I skipped mass the week I read this but still got taken to church.
— Cristin

With her poetry, Smith reveals us to be aliens, foreigners in our own worlds. Balancing grand exercises in questioning with intimate compositions of everyday details, she transmutes words into emotions, the most essential components of life.
— Eli

The obsessive and reckless love of these poems is a bit disturbed. Siken’s overbearing, tortured, infatuate almost-sonnets are beautifully structured and evoke a feeling of romance that is deranged and rich.
— Jeff

Combining the arch-abstraction of the Cambridge School with the alternative urbanism of grime music, Marriott's latest collection is a lyric counterpart to the soundtrack it extols: a music of absolute refusal, forged of imperial history but resistant to its orders.
— Cam

Stag's Leap is quite simply the most stunning collection of break-up poetry I've ever read.

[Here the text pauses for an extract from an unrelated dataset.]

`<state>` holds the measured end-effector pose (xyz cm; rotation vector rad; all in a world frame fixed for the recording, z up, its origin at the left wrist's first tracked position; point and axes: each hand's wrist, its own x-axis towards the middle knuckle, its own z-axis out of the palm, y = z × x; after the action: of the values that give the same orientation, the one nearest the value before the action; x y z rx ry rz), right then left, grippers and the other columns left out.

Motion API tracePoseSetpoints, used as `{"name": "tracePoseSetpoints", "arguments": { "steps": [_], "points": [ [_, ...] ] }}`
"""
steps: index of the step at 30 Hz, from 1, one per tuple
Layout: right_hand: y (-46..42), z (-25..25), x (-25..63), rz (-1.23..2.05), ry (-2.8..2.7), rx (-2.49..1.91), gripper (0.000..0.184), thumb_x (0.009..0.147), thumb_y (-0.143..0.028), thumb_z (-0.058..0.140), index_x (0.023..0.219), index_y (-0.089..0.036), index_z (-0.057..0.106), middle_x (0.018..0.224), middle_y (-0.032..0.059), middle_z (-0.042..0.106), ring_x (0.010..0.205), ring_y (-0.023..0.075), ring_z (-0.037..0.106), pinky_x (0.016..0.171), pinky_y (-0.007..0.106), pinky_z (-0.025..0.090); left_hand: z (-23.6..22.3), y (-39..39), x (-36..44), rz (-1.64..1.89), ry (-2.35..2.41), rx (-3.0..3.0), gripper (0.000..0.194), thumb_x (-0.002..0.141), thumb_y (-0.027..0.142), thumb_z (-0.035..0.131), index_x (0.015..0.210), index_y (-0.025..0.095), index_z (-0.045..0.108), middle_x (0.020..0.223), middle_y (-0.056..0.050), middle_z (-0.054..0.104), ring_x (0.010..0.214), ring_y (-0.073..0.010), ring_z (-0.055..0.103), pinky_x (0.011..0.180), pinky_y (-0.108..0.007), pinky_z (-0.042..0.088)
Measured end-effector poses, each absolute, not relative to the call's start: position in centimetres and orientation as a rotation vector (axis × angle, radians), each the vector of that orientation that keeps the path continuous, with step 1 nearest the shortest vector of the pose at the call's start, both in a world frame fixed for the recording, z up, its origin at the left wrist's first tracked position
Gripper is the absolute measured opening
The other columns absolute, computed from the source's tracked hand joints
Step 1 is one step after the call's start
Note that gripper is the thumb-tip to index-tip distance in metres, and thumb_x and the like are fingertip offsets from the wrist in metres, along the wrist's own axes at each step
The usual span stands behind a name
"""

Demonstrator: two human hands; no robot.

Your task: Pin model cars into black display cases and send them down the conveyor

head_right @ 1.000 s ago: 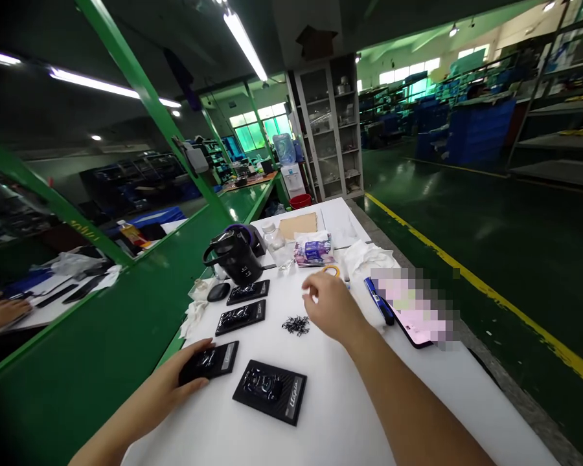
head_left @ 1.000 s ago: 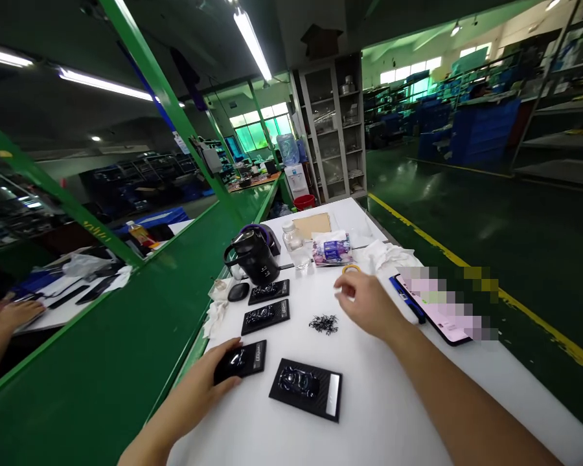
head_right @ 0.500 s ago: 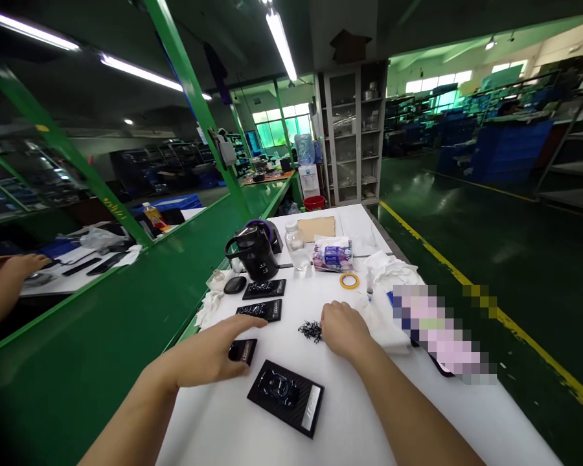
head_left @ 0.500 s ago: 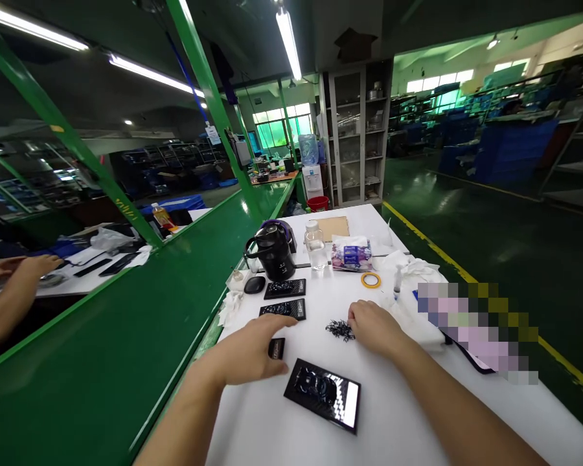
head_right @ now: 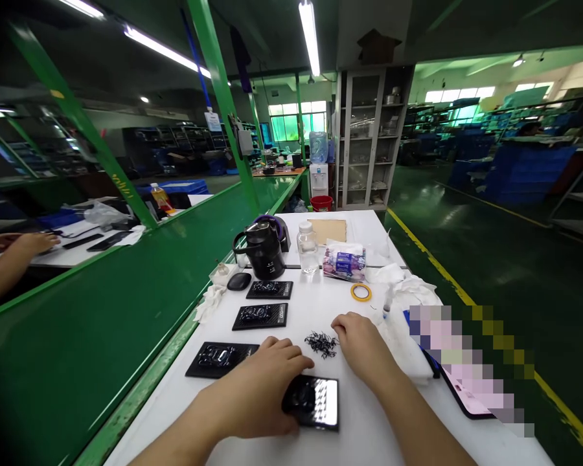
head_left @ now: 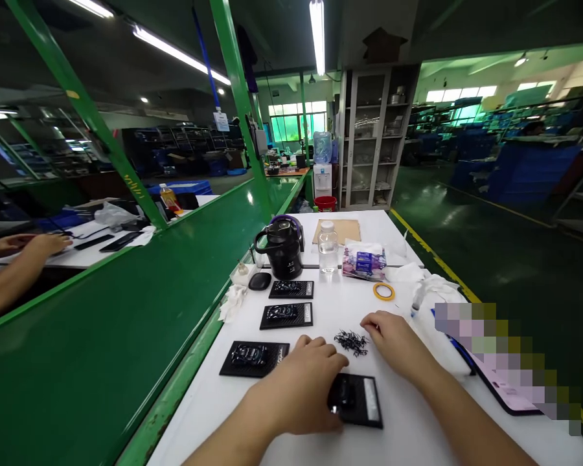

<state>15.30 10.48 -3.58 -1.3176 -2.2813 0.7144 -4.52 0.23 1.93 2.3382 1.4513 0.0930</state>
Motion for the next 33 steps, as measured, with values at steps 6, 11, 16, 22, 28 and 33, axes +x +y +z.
{"name": "tracePoseSetpoints", "arguments": {
  "steps": [6,11,16,22,28,33],
  "points": [
    [10.1,-3.6,15.4,0.774,-2.172,-1.266,0.023,0.095,-0.026,0.045,0.092,-0.022,0.068,0.095,0.0021,0.068,0.091,0.0224,0.061,0.080,0.034,0.043,1.3,-0.1,-4.9,0.445,1.442,2.250,0.070,0.064,0.039,0.083,0.127,0.029,0.055,0.119,-0.005,0.063,0.112,-0.0296,0.053,0.105,-0.051,0.036],
    [10.1,-3.5,15.1,0.799,-2.073,-1.232,0.025,0.095,-0.036,0.044,0.090,-0.023,0.065,0.096,0.0033,0.064,0.089,0.0227,0.059,0.077,0.035,0.044,0.2,0.1,-5.8,0.848,1.545,1.983,0.029,0.083,0.022,0.062,0.112,0.025,0.062,0.111,-0.004,0.064,0.110,-0.0226,0.054,0.101,-0.040,0.042],
    [9.6,-3.2,15.1,0.869,-1.967,-1.183,0.022,0.093,-0.038,0.053,0.089,-0.024,0.069,0.093,0.0019,0.064,0.084,0.0216,0.059,0.074,0.033,0.045,-0.5,0.8,-5.0,1.004,1.703,1.812,0.017,0.085,0.021,0.057,0.100,0.023,0.064,0.103,-0.004,0.066,0.104,-0.0221,0.058,0.097,-0.040,0.044],
    [6.6,-1.6,13.5,1.127,-1.739,-0.903,0.017,0.095,-0.037,0.059,0.095,-0.024,0.070,0.091,0.0011,0.065,0.086,0.0198,0.060,0.076,0.029,0.048,-0.4,0.7,-4.5,1.097,1.623,1.598,0.018,0.088,0.035,0.057,0.100,0.024,0.067,0.102,-0.003,0.069,0.098,-0.0210,0.060,0.091,-0.037,0.047],
    [4.3,-0.6,12.0,1.090,-1.712,-0.691,0.013,0.097,-0.026,0.060,0.096,-0.025,0.073,0.088,0.0018,0.064,0.080,0.0183,0.059,0.072,0.029,0.046,-0.4,0.6,-4.4,1.169,1.424,1.374,0.025,0.084,0.041,0.063,0.090,0.019,0.072,0.088,-0.006,0.072,0.085,-0.0205,0.063,0.080,-0.032,0.050],
    [4.3,-0.8,12.1,1.093,-1.709,-0.734,0.013,0.095,-0.029,0.060,0.100,-0.023,0.071,0.090,0.0036,0.064,0.082,0.0202,0.059,0.075,0.031,0.047,0.0,0.7,-4.5,1.209,1.554,1.542,0.019,0.088,0.033,0.060,0.080,0.020,0.072,0.077,-0.002,0.071,0.074,-0.0170,0.062,0.071,-0.029,0.049]
  ]
}}
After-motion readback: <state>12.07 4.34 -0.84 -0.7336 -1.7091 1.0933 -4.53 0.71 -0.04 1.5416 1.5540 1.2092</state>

Olds posses the unique ability to weave her grief into phenomenally vulnerable and patient lamentations. Take her outstretched hand and allow her meditations on abandonment and freedom to nourish your heart.
— Max

An exquisite call-and-answer essay-poem, manifestly about the materiality of the signifier and the body of the eponymous letter, but also love and gardening, phenomenology, process philosophy; G is a visually and conceptually exquisite book with many facets.
— Cam

Prose poems or short fictions? It hardly matters. These are thirty distant lights in a dark, snowy night; a warm body as lonely as yours in your bed; a sign on the long, deserted highway. These are fables unconcerned with morals.
— Sarah G.

Reading these poems now, whether your first or tenth time, is heartbreaking. We've learned nothing.
— Yvonne

Localized and totalistic, this lyrical tract evinces political militancy in poetry more than anything I read last year, dancing adeptly between obvious snares of slogan and stoicism, so-called realism and social collage. Poetry is a revolutionist's mnemonic in these pages, something to train upon: “My dear, if it is not a city, it is a prison. If it has a prison, it is a prison. Not a city.”
— Cam

When this memoir by a New School Poet was released in 1970, everyone said,"This is genius," and "Why didn't I think of that?"